不発連合式バックドロップ

日記と余談です。

藪の中

 『証言UWF 最後の真実』(宝島社)。何となく読むのが遅れてしまい、柳澤健1984年のUWF』との比較をするほどの熱量もなかったので(前田やフミ斉藤などが『1984年のUWF』に反論している、という話などは知っている)、これはこれで単体として読んだ。副題に「最後の真実」と謳ってはいるが、真実なんてものはやっぱり全く見えなくて、UWFという「藪の中」を覗いたに過ぎない。
 団体(設立から崩壊、またフロント陣の動き)の裏側はもちろん興味深いが、それぞれの証言が絶妙に食い違っているのがおもしろい。個人的に印象に残っているのは、前田が「あの時は俺も若かった」とか「ちょっとやりすぎた」といった反省が一切ない事。過去を振り返って反省してもしょうがないのかもしれないけど、そういう言葉を添えられないあたりが人が離れていった理由なのかなぁ、とぼんやり思った。
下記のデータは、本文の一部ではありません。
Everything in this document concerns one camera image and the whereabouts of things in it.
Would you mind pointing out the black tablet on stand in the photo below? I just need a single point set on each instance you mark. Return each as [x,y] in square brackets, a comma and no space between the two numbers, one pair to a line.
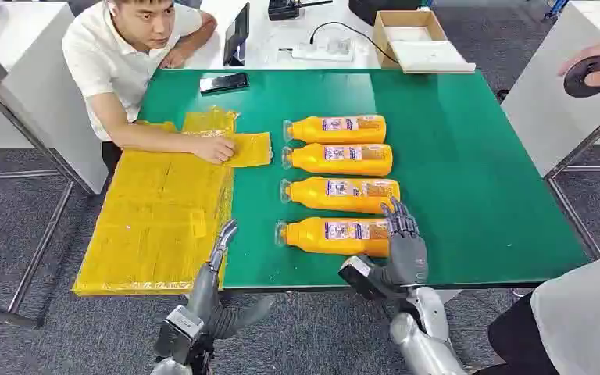
[237,33]

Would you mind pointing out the white desk with steel frame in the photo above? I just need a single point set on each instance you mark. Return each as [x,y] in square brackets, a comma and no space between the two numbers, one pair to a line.
[25,77]
[553,93]

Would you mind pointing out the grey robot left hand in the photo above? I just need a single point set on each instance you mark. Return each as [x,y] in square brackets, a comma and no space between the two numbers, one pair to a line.
[204,290]

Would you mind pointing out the crumpled yellow plastic sheet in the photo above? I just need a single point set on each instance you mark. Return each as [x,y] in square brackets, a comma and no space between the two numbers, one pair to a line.
[209,123]

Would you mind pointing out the open cardboard box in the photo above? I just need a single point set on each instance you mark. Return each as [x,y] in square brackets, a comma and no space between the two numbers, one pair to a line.
[406,23]

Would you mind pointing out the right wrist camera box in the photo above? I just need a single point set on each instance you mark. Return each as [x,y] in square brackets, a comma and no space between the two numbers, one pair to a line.
[356,271]

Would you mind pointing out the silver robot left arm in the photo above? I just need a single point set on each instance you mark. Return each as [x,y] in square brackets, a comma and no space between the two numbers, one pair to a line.
[170,368]

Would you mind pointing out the black round disc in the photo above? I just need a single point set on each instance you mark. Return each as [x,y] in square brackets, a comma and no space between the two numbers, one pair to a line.
[579,80]

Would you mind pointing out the small yellow plastic sheet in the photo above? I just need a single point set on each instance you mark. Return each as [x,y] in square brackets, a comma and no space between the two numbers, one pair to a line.
[252,150]

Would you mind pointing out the orange drink bottle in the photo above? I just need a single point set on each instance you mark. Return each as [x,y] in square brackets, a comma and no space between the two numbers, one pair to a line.
[341,195]
[331,237]
[341,129]
[341,160]

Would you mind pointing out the large yellow sheet stack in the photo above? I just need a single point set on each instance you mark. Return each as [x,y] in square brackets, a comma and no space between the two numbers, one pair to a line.
[160,222]

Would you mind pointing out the black radio device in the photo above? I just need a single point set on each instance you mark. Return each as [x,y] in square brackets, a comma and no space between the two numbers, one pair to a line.
[284,9]

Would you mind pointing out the white power strip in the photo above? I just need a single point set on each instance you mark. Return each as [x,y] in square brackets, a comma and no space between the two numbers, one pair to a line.
[323,51]

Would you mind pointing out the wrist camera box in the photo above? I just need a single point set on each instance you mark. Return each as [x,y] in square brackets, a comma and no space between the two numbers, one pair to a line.
[356,271]
[178,331]

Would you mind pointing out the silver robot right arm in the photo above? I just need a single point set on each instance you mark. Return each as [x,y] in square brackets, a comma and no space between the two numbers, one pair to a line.
[424,341]

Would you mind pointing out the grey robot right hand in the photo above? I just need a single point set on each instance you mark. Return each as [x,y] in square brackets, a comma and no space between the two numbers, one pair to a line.
[407,259]

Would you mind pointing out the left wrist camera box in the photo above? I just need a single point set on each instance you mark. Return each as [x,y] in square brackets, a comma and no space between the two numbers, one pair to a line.
[178,331]

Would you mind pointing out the black smartphone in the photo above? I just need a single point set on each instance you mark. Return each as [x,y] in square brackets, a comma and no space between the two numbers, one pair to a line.
[224,83]

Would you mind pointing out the flat white box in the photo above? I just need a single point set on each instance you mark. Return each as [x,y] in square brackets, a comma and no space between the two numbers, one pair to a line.
[432,57]

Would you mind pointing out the seated person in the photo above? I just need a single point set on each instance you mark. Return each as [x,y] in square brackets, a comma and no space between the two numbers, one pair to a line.
[108,62]

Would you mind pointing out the green table mat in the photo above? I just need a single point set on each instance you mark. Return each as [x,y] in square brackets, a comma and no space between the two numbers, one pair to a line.
[460,181]
佐山の評価はともかく、宮戸については「名前をちゃんと呼んだ」と言うのは前田だけで、他の人は「ろくに名前も呼ばなかった」と言っていたりするから、そういう記憶の食い違いって他にもあるんだろうなと思う。たまたま前田を取り上げたけど、何も彼に限った事ではなくね。数々の証人と証言がある一方で、佐山聡高田延彦、そして神新二といういない者たちの存在感が大きくなっているのも、またおもしろい。
 他の人はどうか知らんが、俺なんか、みなが「強かった」と評価する高田を引退試合でKOして、「当時は勝てる気がしなかった」と思った船木に勝った田村潔司に、ついつい思いをはせてしまった。ちなみに一番「真っ当だなー、成長したんだろうなー」と思ったのは鈴木みのるで、これは予想した通りだったりして。
 まぁ、UWFだけに限らず、証人・証言というのは確かに重要な存在だけれど、同時にとても危ういのだ。その人の事実があるにせよ、「事実がいつも真実語っているとは限らない」し、「信頼せよ、されど検証せよ」、何事も。